IT Department, Mu'tah University, Mutah-Karak, Jordan.
PLoS One. 2018 Nov 26;13(11):e0207772. doi: 10.1371/journal.pone.0207772. eCollection 2018.
Big data classification is very slow when using traditional machine learning classifiers, particularly when using a lazy and slow-by-nature classifier such as the k-nearest neighbors algorithm (KNN). This paper proposes a new approach which is based on sorting the feature vectors of training data in a binary search tree to accelerate big data classification using the KNN approach. This is done using two methods, both of which utilize two local points to sort the examples based on their similarity to these local points. The first method chooses the local points based on their similarity to the global extreme points, while the second method chooses the local points randomly. The results of various experiments conducted on different big datasets show reasonable accuracy rates compared to state-of-the-art methods and the KNN classifier itself. More importantly, they show the high classification speed of both methods. This strong trait can be used to further improve the accuracy of the proposed methods.
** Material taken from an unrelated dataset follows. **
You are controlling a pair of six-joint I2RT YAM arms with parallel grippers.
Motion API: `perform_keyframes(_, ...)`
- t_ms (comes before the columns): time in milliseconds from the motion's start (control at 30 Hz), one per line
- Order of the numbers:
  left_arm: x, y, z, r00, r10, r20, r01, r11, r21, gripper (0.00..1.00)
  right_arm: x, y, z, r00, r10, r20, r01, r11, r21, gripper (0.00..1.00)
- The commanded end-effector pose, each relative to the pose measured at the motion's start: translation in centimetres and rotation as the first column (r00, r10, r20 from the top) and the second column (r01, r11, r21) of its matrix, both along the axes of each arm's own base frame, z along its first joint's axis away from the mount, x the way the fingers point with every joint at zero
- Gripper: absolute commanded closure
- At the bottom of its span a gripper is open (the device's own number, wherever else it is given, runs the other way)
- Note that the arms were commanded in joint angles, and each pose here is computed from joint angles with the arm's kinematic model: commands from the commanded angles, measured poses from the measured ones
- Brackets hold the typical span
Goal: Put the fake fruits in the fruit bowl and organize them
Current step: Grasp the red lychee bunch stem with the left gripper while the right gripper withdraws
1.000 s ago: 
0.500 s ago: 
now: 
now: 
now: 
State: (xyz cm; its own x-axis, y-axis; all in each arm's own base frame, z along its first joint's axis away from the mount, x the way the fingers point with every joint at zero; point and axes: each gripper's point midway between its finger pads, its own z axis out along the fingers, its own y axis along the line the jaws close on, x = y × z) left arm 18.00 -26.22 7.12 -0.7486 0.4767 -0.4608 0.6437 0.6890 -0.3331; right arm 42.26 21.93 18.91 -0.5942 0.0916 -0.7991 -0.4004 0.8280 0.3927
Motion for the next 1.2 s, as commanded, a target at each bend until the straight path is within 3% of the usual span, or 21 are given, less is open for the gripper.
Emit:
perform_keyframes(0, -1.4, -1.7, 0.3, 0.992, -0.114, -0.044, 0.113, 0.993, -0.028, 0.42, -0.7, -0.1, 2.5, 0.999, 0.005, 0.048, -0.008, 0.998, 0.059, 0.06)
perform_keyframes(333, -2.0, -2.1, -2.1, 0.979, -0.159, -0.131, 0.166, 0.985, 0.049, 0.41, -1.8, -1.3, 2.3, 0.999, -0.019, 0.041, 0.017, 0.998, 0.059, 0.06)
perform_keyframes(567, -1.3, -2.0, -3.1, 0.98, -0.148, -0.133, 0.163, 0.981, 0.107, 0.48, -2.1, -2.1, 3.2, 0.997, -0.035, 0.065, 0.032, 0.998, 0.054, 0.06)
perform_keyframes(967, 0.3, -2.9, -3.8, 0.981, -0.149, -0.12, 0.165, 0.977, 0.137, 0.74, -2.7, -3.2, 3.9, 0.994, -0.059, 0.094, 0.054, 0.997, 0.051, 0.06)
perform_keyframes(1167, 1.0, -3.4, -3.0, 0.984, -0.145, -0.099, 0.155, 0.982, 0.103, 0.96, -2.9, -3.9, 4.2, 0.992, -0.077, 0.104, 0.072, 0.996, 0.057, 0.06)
当使用传统的机器学习分类器时,大数据分类非常缓慢,尤其是在使用像 k-最近邻算法(KNN)这样的懒惰和自然缓慢的分类器时。本文提出了一种新方法,该方法基于对训练数据的特征向量进行二叉搜索树排序,以使用 KNN 方法加速大数据分类。这是通过两种方法实现的,这两种方法都利用两个局部点来根据它们与这些局部点的相似性对示例进行排序。第一种方法基于与全局极值点的相似性选择局部点,而第二种方法随机选择局部点。在不同的大数据集上进行的各种实验的结果表明,与最先进的方法和 KNN 分类器本身相比,它们具有合理的准确率。更重要的是,它们显示了两种方法的高分类速度。这种强大的特性可以用于进一步提高所提出方法的准确性。